Required action: Under this line are the records; write out word for word the part that begins at the line containing "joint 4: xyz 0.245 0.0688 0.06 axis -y" and ends at the line containing "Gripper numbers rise", and no more.

━━━━━━━━━━

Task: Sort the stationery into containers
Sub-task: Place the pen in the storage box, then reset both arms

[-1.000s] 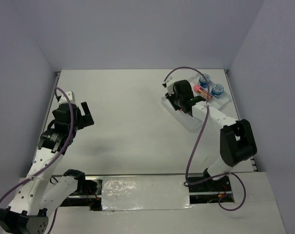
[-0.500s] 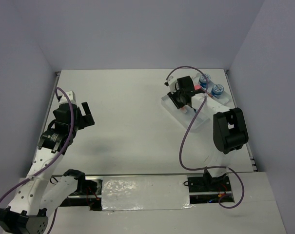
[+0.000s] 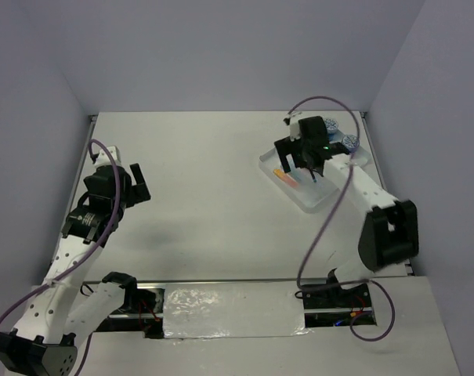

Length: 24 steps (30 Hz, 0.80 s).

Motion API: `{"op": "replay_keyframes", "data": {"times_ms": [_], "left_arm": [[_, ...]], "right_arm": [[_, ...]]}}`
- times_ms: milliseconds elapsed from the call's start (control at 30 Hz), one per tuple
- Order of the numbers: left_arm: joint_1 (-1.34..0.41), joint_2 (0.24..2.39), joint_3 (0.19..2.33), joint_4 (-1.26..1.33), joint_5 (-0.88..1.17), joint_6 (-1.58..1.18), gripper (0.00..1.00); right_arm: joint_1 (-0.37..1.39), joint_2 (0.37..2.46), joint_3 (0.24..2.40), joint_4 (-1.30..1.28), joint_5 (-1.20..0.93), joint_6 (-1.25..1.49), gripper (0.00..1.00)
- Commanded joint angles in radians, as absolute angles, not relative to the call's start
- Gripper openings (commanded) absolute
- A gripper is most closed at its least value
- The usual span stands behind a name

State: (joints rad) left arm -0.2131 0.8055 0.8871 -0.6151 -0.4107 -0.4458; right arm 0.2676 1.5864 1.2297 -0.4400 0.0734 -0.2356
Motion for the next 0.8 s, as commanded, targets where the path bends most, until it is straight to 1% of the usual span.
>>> {"op": "replay_keyframes", "data": {"times_ms": [0, 33, 67, 133, 167, 233, 267, 367, 433, 533, 767], "left_arm": [[-0.216, 0.825, 0.945, -0.636, -0.48, -0.459, 0.99], [-0.215, 0.824, 0.957, -0.647, -0.488, -0.463, 0.99], [-0.215, 0.821, 0.982, -0.658, -0.5, -0.474, 0.99], [-0.213, 0.802, 1.009, -0.686, -0.499, -0.482, 0.99], [-0.21, 0.795, 1.037, -0.696, -0.496, -0.491, 0.99], [-0.21, 0.772, 1.061, -0.725, -0.488, -0.488, 0.99], [-0.21, 0.761, 1.075, -0.735, -0.488, -0.483, 0.99], [-0.21, 0.71, 1.091, -0.768, -0.515, -0.469, 0.99], [-0.21, 0.66, 1.089, -0.781, -0.523, -0.463, 0.99], [-0.21, 0.594, 1.074, -0.792, -0.508, -0.471, 0.99], [-0.21, 0.523, 0.999, -0.77, -0.48, -0.497, 0.99]], "right_arm": [[0.261, 1.195, 1.224, -0.484, 0.187, 0.074, 1.0], [0.261, 1.133, 1.22, -0.544, 0.204, 0.112, 1.0], [0.261, 1.008, 1.206, -0.566, 0.192, 0.145, 1.0], [0.261, 0.898, 1.2, -0.647, 0.169, 0.166, 1.0], [0.262, 0.808, 1.204, -0.675, 0.178, 0.181, 1.0], [0.262, 0.724, 1.2, -0.721, 0.181, 0.181, 1.0], [0.262, 0.65, 1.187, -0.739, 0.167, 0.167, 1.0], [0.261, 0.54, 1.187, -0.828, 0.17, 0.166, 1.0], [0.262, 0.474, 1.183, -0.88, 0.195, 0.182, 1.0], [0.262, 0.414, 1.167, -0.914, 0.157, 0.16, 1.0], [0.261, 0.374, 1.131, -0.922, 0.152, 0.16, 1.0]]}}
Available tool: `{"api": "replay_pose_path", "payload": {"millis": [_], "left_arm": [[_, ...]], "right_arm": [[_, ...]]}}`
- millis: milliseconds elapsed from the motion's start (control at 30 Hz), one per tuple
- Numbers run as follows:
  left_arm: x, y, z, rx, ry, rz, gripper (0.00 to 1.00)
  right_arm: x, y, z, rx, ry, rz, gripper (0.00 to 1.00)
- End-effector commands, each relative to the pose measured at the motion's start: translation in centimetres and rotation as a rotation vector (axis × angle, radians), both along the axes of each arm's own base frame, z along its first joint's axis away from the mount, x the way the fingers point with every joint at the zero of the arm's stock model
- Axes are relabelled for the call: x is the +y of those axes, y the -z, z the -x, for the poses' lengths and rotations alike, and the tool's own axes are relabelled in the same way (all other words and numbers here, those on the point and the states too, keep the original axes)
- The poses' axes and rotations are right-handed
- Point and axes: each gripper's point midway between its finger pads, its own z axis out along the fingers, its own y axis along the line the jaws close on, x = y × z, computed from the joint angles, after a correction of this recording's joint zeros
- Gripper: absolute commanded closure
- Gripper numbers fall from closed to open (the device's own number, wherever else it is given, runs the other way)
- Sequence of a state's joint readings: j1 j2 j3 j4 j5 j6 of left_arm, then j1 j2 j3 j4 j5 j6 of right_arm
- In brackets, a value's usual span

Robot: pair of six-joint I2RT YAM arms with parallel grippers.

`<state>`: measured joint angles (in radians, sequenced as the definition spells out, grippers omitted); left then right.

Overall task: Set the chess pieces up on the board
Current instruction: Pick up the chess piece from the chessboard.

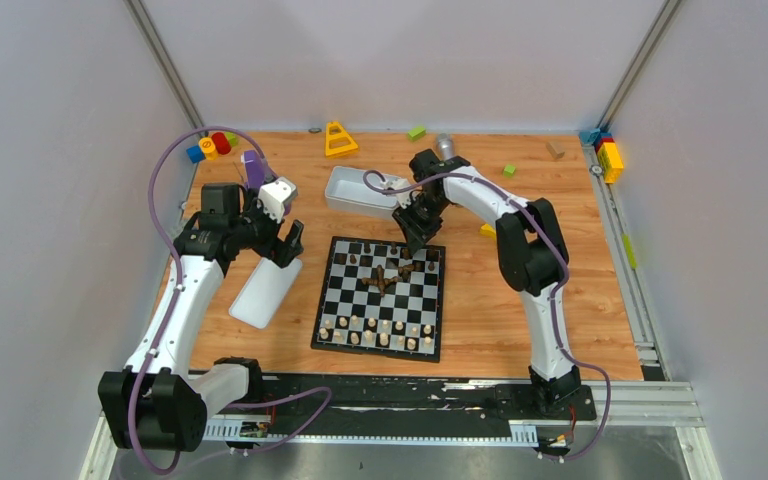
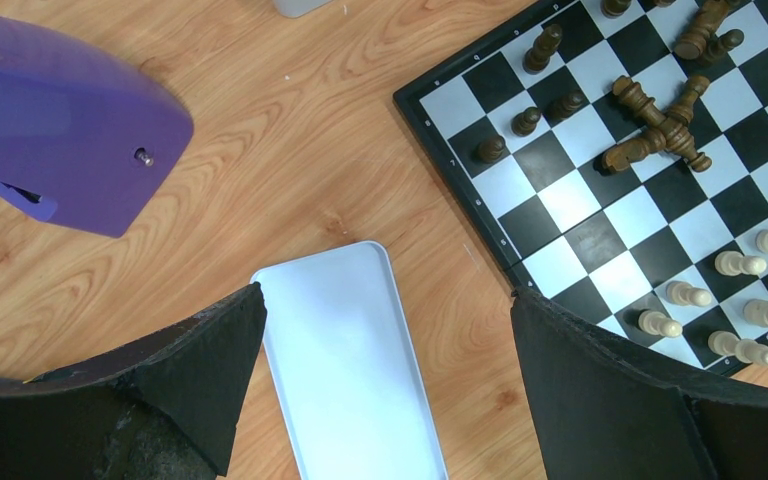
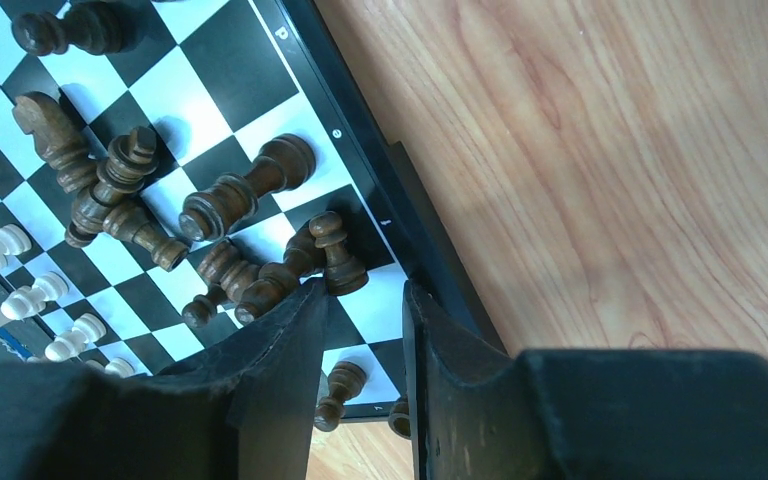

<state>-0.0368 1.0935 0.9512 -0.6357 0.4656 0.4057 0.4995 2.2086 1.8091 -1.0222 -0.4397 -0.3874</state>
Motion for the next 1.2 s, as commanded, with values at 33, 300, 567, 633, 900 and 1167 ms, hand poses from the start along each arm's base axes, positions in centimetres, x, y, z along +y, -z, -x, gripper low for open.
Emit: {"api": "replay_pose_path", "payload": {"millis": [33, 300, 567, 633, 900, 1167], "left_arm": [[0.0, -1.5, -0.2, -0.041, 0.002, 0.012, 0.00], [0.1, -1.4, -0.2, -0.040, 0.001, 0.007, 0.00], [0.0, -1.3, -0.2, -0.040, 0.002, 0.008, 0.00], [0.1, -1.3, -0.2, -0.039, 0.002, 0.007, 0.00], [0.1, -1.3, -0.1, -0.038, 0.002, 0.007, 0.00], [0.1, -1.2, 0.0, -0.037, 0.002, 0.004, 0.00]], "right_arm": [[1.7, -1.6, -1.3, -0.069, -0.037, -0.054, 0.66], [1.8, -0.9, -1.3, -0.061, -0.048, -0.042, 0.67], [2.1, -0.3, -0.9, -0.049, -0.059, -0.036, 0.68], [2.3, -0.2, -0.8, -0.048, -0.062, -0.035, 0.68], [2.6, 0.0, -1.0, -0.055, -0.071, -0.032, 0.68], [2.0, 0.7, -0.6, -0.059, -0.079, 0.011, 0.68]]}}
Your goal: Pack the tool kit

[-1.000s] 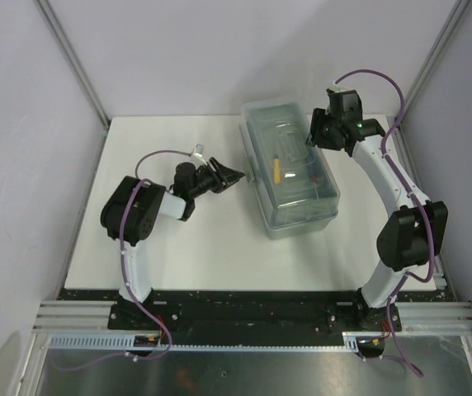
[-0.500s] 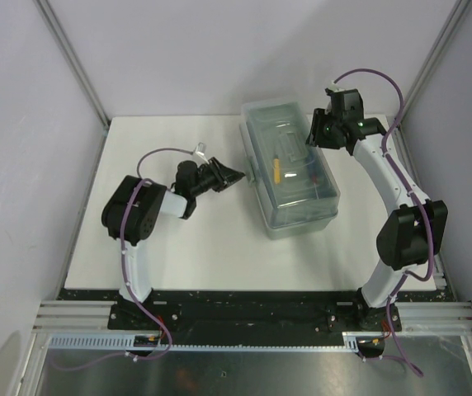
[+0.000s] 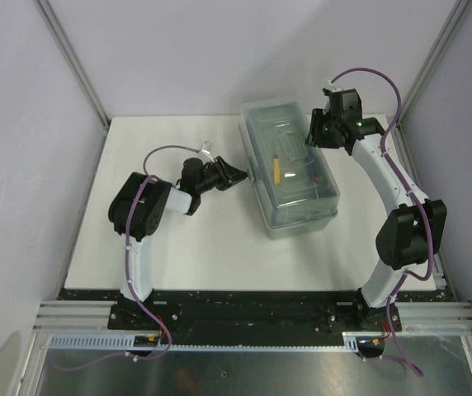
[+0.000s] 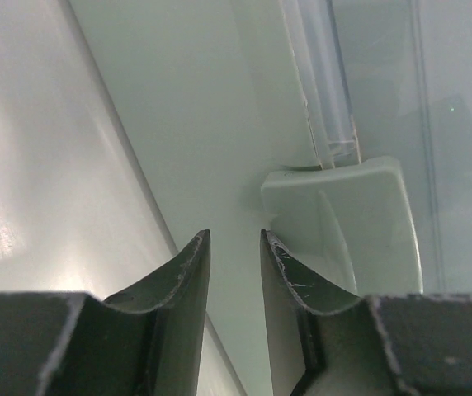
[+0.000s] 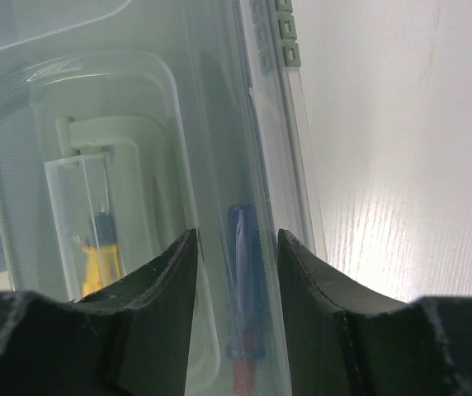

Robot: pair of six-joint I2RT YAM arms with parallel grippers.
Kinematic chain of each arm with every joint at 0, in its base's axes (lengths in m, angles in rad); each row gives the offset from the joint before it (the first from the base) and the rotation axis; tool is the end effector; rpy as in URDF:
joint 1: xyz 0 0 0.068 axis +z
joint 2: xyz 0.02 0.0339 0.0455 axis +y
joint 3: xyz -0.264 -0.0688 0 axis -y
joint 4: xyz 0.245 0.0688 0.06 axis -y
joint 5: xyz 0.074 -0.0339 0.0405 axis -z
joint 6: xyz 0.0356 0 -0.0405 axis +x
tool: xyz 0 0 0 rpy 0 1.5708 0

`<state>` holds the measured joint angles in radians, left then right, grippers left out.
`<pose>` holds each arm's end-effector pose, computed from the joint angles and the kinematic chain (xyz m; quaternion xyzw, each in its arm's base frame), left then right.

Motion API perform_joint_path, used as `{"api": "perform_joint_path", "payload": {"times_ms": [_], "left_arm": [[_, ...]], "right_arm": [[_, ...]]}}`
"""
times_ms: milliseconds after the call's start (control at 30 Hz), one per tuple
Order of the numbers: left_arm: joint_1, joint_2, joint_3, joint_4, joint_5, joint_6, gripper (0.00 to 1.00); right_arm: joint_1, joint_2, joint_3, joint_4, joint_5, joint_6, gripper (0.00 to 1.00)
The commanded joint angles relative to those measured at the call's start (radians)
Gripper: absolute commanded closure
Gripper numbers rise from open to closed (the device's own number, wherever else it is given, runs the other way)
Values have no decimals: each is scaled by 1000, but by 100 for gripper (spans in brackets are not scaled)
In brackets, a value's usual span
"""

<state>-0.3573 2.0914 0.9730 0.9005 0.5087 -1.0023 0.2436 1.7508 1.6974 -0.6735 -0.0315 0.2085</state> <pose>0.3827 -0.1614 0.1257 -0.0898 0.7657 -0.5335 0.3478 0.3850 0.0968 0.3472 -0.0225 0.9119 0.1058 0.3958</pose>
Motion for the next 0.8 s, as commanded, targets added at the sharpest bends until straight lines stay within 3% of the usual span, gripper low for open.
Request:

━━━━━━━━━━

Answer section:
joint 4: xyz 0.245 0.0688 0.06 axis -y
joint 5: xyz 0.074 -0.0339 0.0405 axis -z
joint 6: xyz 0.0356 0 -0.0405 axis +x
tool: xyz 0 0 0 rpy 0 1.5708 0

`<state>` holds the measured joint angles in radians, left then right, grippers left out.
`<pose>` holds each arm's end-effector pose, computed from the joint angles and the kinematic chain (xyz m; quaternion xyzw, each in its arm's base frame), left then right.

Motion API perform_joint_path, used as `{"api": "perform_joint_path", "payload": {"times_ms": [_], "left_arm": [[_, ...]], "right_arm": [[_, ...]]}}`
"""
times_ms: milliseconds after the call's start (control at 30 Hz), one per tuple
Order of the numbers: left_arm: joint_1, joint_2, joint_3, joint_4, joint_5, joint_6, gripper (0.00 to 1.00); right_arm: joint_1, joint_2, joint_3, joint_4, joint_5, joint_6, gripper (0.00 to 1.00)
The commanded joint angles relative to those measured at the call's start (radians)
Gripper: absolute commanded closure
Gripper numbers rise from open to closed (the device's own number, wherever else it is given, runs the other way)

That concludes the output.